Selon l’opposant, les agents de la DGM lui ont retiré son passeport à l’aéroport et lui ont refusé l’autorisation d’embarquer. Il explique que ce voyage était destiné à poursuivre des soins médicaux consécutifs aux blessures qu’il dit avoir subies lors de la manifestation du 12 juin dernier.
« Je devais prendre mon vol pour poursuivre mon contrôle médical à la suite des différentes blessures que j’ai subies. Les agents de la DGM m’ont retiré mon passeport et m’ont signifié que je n’avais pas la liberté d’effectuer ce voyage. Ils m’ont demandé de me présenter à la Cour de cassation », a déclaré Delly Sesanga.

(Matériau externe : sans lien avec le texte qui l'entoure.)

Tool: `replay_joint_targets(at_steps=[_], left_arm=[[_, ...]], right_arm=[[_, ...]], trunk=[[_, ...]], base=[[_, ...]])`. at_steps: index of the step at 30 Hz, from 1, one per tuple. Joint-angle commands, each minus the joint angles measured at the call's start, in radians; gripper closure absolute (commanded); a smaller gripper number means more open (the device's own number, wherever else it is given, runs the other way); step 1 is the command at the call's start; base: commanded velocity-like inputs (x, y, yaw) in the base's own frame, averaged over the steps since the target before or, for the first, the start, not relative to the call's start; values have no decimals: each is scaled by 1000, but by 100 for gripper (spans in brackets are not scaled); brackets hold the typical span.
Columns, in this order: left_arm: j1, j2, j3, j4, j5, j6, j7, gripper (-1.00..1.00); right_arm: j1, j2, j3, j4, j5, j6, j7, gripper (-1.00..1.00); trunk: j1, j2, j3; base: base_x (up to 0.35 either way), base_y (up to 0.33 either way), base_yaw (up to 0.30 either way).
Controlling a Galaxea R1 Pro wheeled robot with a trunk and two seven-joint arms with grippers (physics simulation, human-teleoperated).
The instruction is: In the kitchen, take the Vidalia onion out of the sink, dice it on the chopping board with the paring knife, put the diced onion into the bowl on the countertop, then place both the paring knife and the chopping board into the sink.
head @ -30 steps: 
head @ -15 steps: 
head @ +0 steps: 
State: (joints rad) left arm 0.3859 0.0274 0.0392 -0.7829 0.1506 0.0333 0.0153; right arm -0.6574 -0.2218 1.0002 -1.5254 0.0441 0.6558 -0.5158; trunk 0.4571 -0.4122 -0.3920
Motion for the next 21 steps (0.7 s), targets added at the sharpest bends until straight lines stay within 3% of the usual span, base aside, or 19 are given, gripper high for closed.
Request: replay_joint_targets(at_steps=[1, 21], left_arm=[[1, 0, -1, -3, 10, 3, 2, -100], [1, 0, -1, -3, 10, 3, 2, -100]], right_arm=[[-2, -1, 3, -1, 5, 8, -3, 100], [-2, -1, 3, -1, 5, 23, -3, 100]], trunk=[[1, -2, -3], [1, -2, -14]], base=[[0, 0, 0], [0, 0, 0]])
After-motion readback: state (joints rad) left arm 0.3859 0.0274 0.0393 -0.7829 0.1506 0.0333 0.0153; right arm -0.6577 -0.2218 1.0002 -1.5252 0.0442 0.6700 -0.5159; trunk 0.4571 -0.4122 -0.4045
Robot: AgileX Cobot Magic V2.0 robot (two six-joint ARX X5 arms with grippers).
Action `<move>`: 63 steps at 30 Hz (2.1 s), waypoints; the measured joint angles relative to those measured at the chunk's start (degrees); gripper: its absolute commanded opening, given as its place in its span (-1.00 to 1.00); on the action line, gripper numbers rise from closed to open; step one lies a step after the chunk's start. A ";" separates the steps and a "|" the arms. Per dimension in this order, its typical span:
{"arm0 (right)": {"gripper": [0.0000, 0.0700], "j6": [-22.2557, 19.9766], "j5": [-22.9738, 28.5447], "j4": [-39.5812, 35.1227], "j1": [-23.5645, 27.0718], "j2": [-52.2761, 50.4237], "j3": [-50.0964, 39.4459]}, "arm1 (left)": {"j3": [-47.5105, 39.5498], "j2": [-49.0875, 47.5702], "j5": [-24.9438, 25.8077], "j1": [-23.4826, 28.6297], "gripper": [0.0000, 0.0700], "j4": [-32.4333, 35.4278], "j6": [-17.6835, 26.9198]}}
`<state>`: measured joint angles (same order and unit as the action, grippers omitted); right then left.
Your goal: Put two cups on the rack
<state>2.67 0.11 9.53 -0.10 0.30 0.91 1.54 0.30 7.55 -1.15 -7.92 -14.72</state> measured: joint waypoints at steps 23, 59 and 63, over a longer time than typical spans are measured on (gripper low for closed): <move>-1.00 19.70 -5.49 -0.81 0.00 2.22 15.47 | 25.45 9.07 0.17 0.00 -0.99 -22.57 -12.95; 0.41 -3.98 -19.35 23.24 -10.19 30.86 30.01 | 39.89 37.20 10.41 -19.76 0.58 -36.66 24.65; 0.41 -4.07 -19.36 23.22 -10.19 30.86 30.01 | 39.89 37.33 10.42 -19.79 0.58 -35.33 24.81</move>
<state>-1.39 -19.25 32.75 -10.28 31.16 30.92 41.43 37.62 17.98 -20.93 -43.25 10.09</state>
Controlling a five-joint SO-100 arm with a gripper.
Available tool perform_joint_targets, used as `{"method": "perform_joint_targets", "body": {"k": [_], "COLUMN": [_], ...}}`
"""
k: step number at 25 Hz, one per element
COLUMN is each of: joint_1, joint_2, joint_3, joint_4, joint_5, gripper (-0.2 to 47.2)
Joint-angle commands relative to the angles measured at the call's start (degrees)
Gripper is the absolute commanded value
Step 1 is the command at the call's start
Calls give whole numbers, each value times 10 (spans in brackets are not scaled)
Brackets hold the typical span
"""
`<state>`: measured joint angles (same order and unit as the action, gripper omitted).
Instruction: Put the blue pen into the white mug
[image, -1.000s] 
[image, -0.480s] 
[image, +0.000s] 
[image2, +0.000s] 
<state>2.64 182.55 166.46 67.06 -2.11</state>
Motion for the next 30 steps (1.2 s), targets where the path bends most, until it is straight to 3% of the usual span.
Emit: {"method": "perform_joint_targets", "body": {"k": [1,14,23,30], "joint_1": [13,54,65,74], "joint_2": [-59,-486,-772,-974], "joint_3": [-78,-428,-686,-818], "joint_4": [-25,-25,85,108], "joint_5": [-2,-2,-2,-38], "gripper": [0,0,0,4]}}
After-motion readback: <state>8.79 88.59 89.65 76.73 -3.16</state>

L’autorité morale d’Envol affirme n’avoir reçu, à ce stade, aucune notification officielle faisant état d’une procédure judiciaire susceptible de justifier une restriction de sa liberté de circulation. Il estime que cette mesure constitue une violation de ses droits.
« Nous sommes face à un cas d’arbitraire flagrant. On retient le passeport d’un citoyen sans lui notifier les faits qui lui sont reprochés. S’il existe des griefs contre moi, il appartient à la justice de me les notifier et de les établir conformément à la loi, et non d’utiliser des procédés qui ne sont pas prévus par les textes », a-t-il soutenu.
Pour Delly Sesanga, cette affaire dépasse son cas personnel et illustre les défis liés au respect de l’État de droit en République démocratique du Congo. Il assure qu’il entreprendra toutes les démarches légales afin de faire valoir ses droits.
Jusqu’à présent, la Direction générale de migration et les autorités judiciaires concernées ne se sont pas officiellement exprimées sur les raisons de cette interdiction de sortie du territoire.